• **EXERCISE**
Please copy, exactly as they appear below, the lines from the one containing "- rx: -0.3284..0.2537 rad" through the one containing "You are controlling".
##### RECORDED DATA #####
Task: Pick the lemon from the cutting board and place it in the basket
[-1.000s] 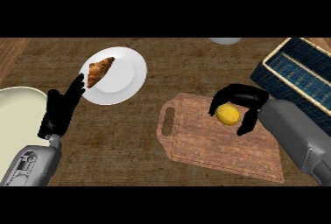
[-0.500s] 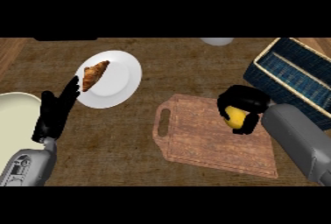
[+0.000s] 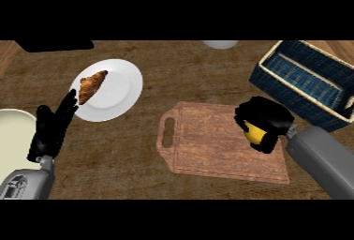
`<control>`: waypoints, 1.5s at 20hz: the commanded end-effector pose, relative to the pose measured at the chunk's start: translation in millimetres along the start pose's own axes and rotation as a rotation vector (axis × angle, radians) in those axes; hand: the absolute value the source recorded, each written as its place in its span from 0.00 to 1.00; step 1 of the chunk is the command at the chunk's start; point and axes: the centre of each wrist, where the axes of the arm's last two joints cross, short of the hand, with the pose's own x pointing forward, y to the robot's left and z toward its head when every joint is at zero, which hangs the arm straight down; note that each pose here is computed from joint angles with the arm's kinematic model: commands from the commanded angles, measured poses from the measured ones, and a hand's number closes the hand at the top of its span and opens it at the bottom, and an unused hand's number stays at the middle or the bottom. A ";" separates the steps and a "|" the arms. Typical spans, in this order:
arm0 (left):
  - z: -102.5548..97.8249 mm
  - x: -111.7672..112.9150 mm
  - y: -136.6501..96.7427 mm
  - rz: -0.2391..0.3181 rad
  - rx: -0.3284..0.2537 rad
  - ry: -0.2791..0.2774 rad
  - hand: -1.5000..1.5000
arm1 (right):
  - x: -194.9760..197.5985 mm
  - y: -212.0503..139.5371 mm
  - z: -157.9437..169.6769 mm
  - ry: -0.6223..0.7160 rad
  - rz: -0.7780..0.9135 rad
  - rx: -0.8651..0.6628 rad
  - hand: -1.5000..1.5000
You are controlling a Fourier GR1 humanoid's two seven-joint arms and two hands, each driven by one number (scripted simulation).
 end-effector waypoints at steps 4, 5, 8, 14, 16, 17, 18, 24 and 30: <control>1.9 -4.2 23.1 0.001 0.025 -0.003 0.50 | 49.6 -31.8 27.2 -0.032 -0.261 -0.095 1.00; 4.0 -5.4 5.6 -0.005 0.019 -0.005 0.50 | 49.6 -40.0 34.9 -0.016 -0.313 -0.135 1.00; 3.2 -6.3 9.7 0.005 0.022 0.000 0.50 | 61.4 -67.2 48.8 -0.084 -0.456 -0.244 1.00; 10.2 0.4 4.2 0.006 0.015 -0.021 0.50 | 68.6 -140.0 102.8 -0.062 -0.588 -0.444 1.00; 2.9 0.8 14.5 0.001 0.030 -0.018 0.50 | 80.7 -176.2 120.2 -0.050 -0.555 -0.492 1.00; 5.0 -3.5 5.7 0.009 -0.007 -0.014 0.50 | 76.4 -185.5 137.1 -0.028 -0.563 -0.497 1.00; 7.5 -0.8 9.1 -0.015 0.001 -0.020 0.50 | 86.2 -199.1 142.7 -0.021 -0.566 -0.517 1.00; 1.0 13.0 -16.8 -0.003 -0.047 -0.021 0.50 | 101.3 -272.0 191.4 0.081 -0.629 -0.587 1.00; -5.8 18.0 -26.8 0.001 -0.074 -0.057 0.50 | 92.7 -342.1 230.3 0.249 -0.580 -0.666 1.00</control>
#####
• **REPLY**
  - rx: -0.3284..0.2537 rad
  - ry: -0.2791..0.2774 rad
  - hand: -1.5000..1.5000
arm1 (right):
  - x: -194.9760..197.5985 mm
  - y: -212.0503..139.5371 mm
  - z: -157.9437..169.6769 mm
  - ry: -0.6223..0.7160 rad
  - rz: -0.7780..0.9135 rad
  - rx: -0.8651..0.6628 rad
  - hand: -1.5000..1.5000
You are controlling a Fourier GR1 humanoid's two seven-joint arms and two hands, each driven by one number (scripted simulation).

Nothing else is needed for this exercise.